Unfortunately, these changes did not always reach the courtroom. The public defender’s office has publicly called out that local prosecutors have not agreed to a majority of motions to reduce bond or release defendants from the Cook County Jail during the outbreak. Foxx has been clear that her office will not support mass release, but is working hard to find people who are ideal for immediate release, and hopeful that this effort will clear the path to broader and long overdue bail reform in the future.
4. Houston, Texas
In the early days of COVID-19, defenders criticized Harris County, Texas District Attorney Kim Ogg’s slow response to the pandemic, including her delayed remote working office policy. While local officials across the state began to release people awaiting trial to slow the spread of the virus, Ogg overtly fought judicial efforts by filing an emergency motion to block judges from considering “public health matters” when deciding bail. In April, a lawyer representing misdemeanor judges in a cash bail suit sent a letter to DA Ogg, accusing her of also misrepresenting Gov. Abbot’s executive order on limitations of release during the pandemic to deny the release of people on low-level offenses.
Ogg’s efforts to prevent decarceration have led to drastic consequences. The state’s system is now at a crisis point as a backlog of people crammed in local Texas jails builds up — both those held pretrial and those waiting to transfer to prison are trapped together despite the pandemic’s threat.
5. Phoenix, Arizona
Maricopa County, Arizona, the fourth most populous county in the nation and home to Phoenix, has successfully cut down the number of people going to jail while awaiting trial to slow the spread of the coronavirus. Many of these reduced filings have been credited to the Maricopa County sheriff and the Phoenix police chief, who have developed policies to issue summons and citations for many offenses on the front end of the system. While Maricopa County Attorney Allister Adel agreed to pause the filings of some cases, she made clear that these cases would not be dismissed at any point, leading advocates to fear a flood of backlogged cases could inundate the system in the near future. Further, vowing to prosecute low-level cases related directly to the pandemic’s impact on the economy, such as theft or trespassing, does more harm than good for the community.
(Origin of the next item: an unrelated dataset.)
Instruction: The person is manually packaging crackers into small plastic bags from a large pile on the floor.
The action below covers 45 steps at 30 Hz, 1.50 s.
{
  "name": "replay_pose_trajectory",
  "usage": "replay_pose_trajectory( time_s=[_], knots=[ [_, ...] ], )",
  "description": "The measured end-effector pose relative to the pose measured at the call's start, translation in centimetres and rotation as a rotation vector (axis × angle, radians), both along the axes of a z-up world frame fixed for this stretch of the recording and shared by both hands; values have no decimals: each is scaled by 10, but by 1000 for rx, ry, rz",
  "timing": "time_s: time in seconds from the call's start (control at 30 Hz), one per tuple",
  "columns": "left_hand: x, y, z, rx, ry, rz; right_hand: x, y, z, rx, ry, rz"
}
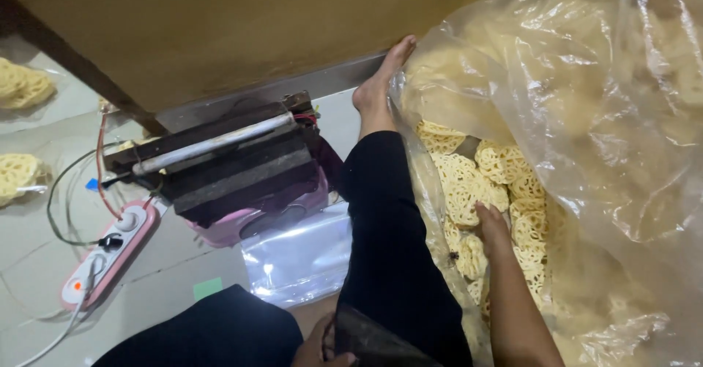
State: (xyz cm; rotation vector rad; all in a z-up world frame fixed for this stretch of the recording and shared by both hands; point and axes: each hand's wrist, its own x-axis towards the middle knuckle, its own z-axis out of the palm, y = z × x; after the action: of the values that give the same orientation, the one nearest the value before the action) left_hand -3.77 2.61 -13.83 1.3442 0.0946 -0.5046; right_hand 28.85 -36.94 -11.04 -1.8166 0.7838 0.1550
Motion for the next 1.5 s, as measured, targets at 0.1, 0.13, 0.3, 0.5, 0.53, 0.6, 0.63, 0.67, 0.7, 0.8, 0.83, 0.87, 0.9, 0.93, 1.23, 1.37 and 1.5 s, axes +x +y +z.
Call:
replay_pose_trajectory(
  time_s=[0.1,0.13,0.3,0.5,0.53,0.6,0.63,0.67,0.7,0.8,0.83,0.87,0.9,0.93,1.23,1.37,1.5],
  knots=[
    [-19,13,-46,255,156,11,13,-6,-2,80,42,97],
    [-12,20,-20,56,292,46,12,-8,0,195,-12,52],
    [26,74,140,190,385,86,-7,0,44,340,-170,25],
    [23,103,218,83,338,866,-66,52,132,777,-461,83],
    [26,99,241,149,242,859,-78,67,146,889,-486,198],
    [29,95,263,214,147,871,-100,89,156,1007,-496,333],
    [30,95,262,311,-12,779,-110,94,153,1018,-475,408],
    [32,95,261,407,-167,683,-118,100,150,1028,-454,484],
    [32,94,263,410,-166,704,-128,118,165,1035,-446,504],
    [31,94,273,341,-246,619,-159,167,206,940,-510,869],
    [30,95,279,231,-233,590,-167,179,216,814,-514,968],
    [29,94,285,120,-220,558,-176,189,226,684,-517,1061],
    [26,96,290,122,-218,570,-179,193,229,689,-512,1072],
    [24,99,294,130,-231,590,-181,197,231,635,-548,1174],
    [15,116,295,620,-417,584,-200,219,250,581,-529,1334],
    [10,118,287,819,-536,645,-208,228,252,669,-536,1312],
    [12,113,290,798,-541,631,-213,234,255,660,-533,1338]
  ],
)
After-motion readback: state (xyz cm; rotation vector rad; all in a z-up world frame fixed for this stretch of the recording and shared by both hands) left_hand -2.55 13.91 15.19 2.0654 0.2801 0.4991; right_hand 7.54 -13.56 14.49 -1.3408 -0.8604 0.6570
Adel certainly understood some need to alleviate the number of people behind bars during the pandemic. She directed her office to consider this broader public health needs when making charging decisions and to respond appropriately to defense attorneys’ requests for release. But advocates, including the ACLU of Arizona, asked her early on to implement a variety of more specific proposals, which Adel declined to even meet to discuss. Instead, she authored an op-ed vilifying advocates’ intentions and arguing that people in prison should not be released — a sign that she does not grasp how this virus can turn jail stints into death sentences.